◆ Exercise brief: Could you print every entry below exactly as given?
· · · · ·
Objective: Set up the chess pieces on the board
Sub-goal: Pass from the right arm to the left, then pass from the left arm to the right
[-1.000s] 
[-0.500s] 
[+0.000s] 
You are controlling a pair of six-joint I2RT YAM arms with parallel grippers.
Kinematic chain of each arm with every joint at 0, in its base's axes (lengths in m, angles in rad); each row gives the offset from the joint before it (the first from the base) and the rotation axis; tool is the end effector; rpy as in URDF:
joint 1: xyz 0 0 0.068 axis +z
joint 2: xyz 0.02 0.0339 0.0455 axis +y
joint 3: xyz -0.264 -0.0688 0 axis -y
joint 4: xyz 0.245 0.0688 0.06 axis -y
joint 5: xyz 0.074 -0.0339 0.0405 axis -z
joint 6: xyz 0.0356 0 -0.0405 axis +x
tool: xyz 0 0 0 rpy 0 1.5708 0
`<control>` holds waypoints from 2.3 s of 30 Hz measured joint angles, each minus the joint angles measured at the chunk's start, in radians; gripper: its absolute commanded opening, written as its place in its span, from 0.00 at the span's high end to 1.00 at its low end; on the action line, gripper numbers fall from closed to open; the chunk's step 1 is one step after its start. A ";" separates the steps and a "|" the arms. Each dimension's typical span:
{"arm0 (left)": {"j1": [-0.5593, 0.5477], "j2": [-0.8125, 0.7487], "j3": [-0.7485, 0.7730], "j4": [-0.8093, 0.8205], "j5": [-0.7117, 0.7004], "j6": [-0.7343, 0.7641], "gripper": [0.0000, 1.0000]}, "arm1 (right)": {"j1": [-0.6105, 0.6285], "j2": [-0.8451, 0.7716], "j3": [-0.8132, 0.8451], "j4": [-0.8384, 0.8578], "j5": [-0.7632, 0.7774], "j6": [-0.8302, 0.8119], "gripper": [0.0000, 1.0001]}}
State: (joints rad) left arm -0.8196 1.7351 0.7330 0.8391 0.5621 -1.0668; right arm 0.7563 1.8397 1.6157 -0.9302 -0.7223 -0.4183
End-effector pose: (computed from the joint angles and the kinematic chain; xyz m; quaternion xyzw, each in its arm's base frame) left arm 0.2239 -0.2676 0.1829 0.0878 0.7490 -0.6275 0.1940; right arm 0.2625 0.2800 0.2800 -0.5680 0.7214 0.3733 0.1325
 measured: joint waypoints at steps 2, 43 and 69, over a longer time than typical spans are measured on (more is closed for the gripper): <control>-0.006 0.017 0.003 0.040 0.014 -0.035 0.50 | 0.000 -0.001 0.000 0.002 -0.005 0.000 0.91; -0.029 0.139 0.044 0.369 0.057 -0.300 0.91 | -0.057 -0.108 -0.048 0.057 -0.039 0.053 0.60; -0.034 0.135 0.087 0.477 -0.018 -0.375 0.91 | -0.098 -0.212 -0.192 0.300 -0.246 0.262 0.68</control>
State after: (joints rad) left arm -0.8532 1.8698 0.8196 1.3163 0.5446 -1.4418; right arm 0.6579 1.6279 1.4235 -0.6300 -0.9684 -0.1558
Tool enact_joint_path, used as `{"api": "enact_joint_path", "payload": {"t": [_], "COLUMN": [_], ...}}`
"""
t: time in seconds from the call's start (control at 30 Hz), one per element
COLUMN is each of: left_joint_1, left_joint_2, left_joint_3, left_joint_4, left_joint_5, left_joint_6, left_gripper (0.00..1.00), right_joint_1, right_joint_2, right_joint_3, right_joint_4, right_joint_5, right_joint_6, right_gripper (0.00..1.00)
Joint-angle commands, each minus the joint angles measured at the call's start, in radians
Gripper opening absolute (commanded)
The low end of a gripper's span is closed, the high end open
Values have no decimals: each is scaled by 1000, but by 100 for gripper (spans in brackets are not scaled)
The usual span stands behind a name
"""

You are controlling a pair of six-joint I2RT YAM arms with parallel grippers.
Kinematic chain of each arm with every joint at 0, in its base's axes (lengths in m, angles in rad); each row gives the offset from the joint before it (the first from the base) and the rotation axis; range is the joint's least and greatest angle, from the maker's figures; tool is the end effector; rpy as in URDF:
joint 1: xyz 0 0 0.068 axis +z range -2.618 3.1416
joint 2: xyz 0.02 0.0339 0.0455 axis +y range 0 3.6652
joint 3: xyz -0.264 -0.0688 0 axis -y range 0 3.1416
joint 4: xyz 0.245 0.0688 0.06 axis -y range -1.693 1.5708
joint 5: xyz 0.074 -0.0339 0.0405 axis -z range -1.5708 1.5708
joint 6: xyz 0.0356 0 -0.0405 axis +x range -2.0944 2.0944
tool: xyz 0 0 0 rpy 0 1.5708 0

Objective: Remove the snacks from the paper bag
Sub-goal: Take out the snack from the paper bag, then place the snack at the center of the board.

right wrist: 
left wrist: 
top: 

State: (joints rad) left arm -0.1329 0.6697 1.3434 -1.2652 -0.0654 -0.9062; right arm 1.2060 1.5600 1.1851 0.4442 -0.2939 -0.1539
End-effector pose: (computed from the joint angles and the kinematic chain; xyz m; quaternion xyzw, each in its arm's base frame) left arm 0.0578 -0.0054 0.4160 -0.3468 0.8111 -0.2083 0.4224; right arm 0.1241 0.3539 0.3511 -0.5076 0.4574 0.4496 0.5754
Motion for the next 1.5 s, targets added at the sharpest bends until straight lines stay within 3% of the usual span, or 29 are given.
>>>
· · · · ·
◆ Task output:
Objective: Set up the chess pieces on the board
Sub-goal: Pass from the right arm to the left, then pass from the left arm to the right
[-1.000s] 
[-0.500s] 
[+0.000s] 
You are controlling a pair of six-joint I2RT YAM arms with parallel grippers.
Kinematic chain of each arm with every joint at 0, in its base's axes (lengths in m, angles in rad); each row gives the offset from the joint before it (the first from the base) and the rotation axis; tool is the end effector; rpy as in URDF:
joint 1: xyz 0 0 0.068 axis +z
joint 2: xyz 0.02 0.0339 0.0455 axis +y
joint 3: xyz -0.264 -0.0688 0 axis -y
joint 4: xyz 0.245 0.0688 0.06 axis -y
joint 5: xyz 0.074 -0.0339 0.0405 axis -z
joint 6: xyz 0.0356 0 -0.0405 axis +x
tool: xyz 0 0 0 rpy 0 1.5708 0
`<control>` holds waypoints from 2.3 s of 30 Hz measured joint angles, each minus the joint angles measured at the chunk's start, in radians; gripper: its absolute commanded opening, written as its place in its span, from 0.00 at the span's high end to 1.00 at its low end; on the action line, gripper numbers fall from closed to open; the chunk's step 1 is one step after its start. A ";" separates the steps and a "|" the arms. Each dimension's typical span:
{"arm0 (left)": {"j1": [-0.5593, 0.5477], "j2": [-0.8125, 0.7487], "j3": [-0.7485, 0.7730], "j4": [-0.8093, 0.8205], "j5": [-0.7117, 0.7004], "j6": [-0.7343, 0.7641], "gripper": [0.0000, 1.0000]}, "arm1 (right)": {"j1": [-0.6105, 0.6285], "j2": [-0.8451, 0.7716], "j3": [-0.8132, 0.8451], "j4": [-0.8384, 0.8578], "j5": [-0.7632, 0.7774], "j6": [-0.8302, 0.8119], "gripper": [0.0000, 1.0001]}}
State: (joints rad) left arm -0.8196 1.7351 0.7330 0.8391 0.5621 -1.0668; right arm 0.7563 1.8397 1.6157 -0.9302 -0.7223 -0.4183
End-effector pose: (computed from the joint angles and the kinematic chain; xyz m; quaternion xyzw, each in its arm's base frame) left arm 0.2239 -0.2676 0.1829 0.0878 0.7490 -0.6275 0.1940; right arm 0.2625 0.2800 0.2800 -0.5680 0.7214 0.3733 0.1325
 measured: joint waypoints at steps 2, 43 and 69, over a longer time than typical spans are measured on (more is closed for the gripper): <control>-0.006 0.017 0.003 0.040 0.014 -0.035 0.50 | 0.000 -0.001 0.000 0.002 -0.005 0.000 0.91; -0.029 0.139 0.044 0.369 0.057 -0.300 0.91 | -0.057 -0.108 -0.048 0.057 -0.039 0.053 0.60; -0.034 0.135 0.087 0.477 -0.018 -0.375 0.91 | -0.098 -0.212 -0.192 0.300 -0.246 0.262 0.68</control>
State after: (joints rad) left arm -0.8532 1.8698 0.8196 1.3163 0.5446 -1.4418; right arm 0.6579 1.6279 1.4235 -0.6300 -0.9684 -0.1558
Tool enact_joint_path, used as `{"api": "enact_joint_path", "payload": {"t": [_], "COLUMN": [_], ...}}`
"""
t: time in seconds from the call's start (control at 30 Hz), one per element
COLUMN is each of: left_joint_1, left_joint_2, left_joint_3, left_joint_4, left_joint_5, left_joint_6, left_gripper (0.00..1.00), right_joint_1, right_joint_2, right_joint_3, right_joint_4, right_joint_5, right_joint_6, right_gripper (0.00..1.00)
Joint-angle commands, each minus the joint angles measured at the call's start, in radians
Gripper opening absolute (commanded)
The low end of a gripper's span is closed, the high end open
Values have no decimals: each is scaled by 1000, but by 100 for gripper (spans in brackets are not scaled)
The usual span stands behind a name
"""

You are controlling a pair of six-joint I2RT YAM arms with parallel grippers.
Kinematic chain of each arm with every joint at 0, in its base's axes (lengths in m, angles in rad); each row gives the offset from the joint before it (the first from the base) and the rotation axis; range is the joint's least and greatest angle, from the maker's figures; tool is the end effector; rpy as in URDF:
joint 1: xyz 0 0 0.068 axis +z range -2.618 3.1416
joint 2: xyz 0.02 0.0339 0.0455 axis +y range 0 3.6652
joint 3: xyz -0.264 -0.0688 0 axis -y range 0 3.1416
joint 4: xyz 0.245 0.0688 0.06 axis -y range -1.693 1.5708
joint 5: xyz 0.074 -0.0339 0.0405 axis -z range -1.5708 1.5708
joint 6: xyz 0.0356 0 -0.0405 axis +x range -2.0944 2.0944
tool: xyz 0 0 0 rpy 0 1.5708 0

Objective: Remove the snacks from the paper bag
Sub-goal: Take out the snack from the paper bag, then place the snack at the center of the board.

right wrist: 
left wrist: 
top: 

State: (joints rad) left arm -0.1329 0.6697 1.3434 -1.2652 -0.0654 -0.9062; right arm 1.2060 1.5600 1.1851 0.4442 -0.2939 -0.1539
End-effector pose: (computed from the joint angles and the kinematic chain; xyz m; quaternion xyzw, each in its arm's base frame) left arm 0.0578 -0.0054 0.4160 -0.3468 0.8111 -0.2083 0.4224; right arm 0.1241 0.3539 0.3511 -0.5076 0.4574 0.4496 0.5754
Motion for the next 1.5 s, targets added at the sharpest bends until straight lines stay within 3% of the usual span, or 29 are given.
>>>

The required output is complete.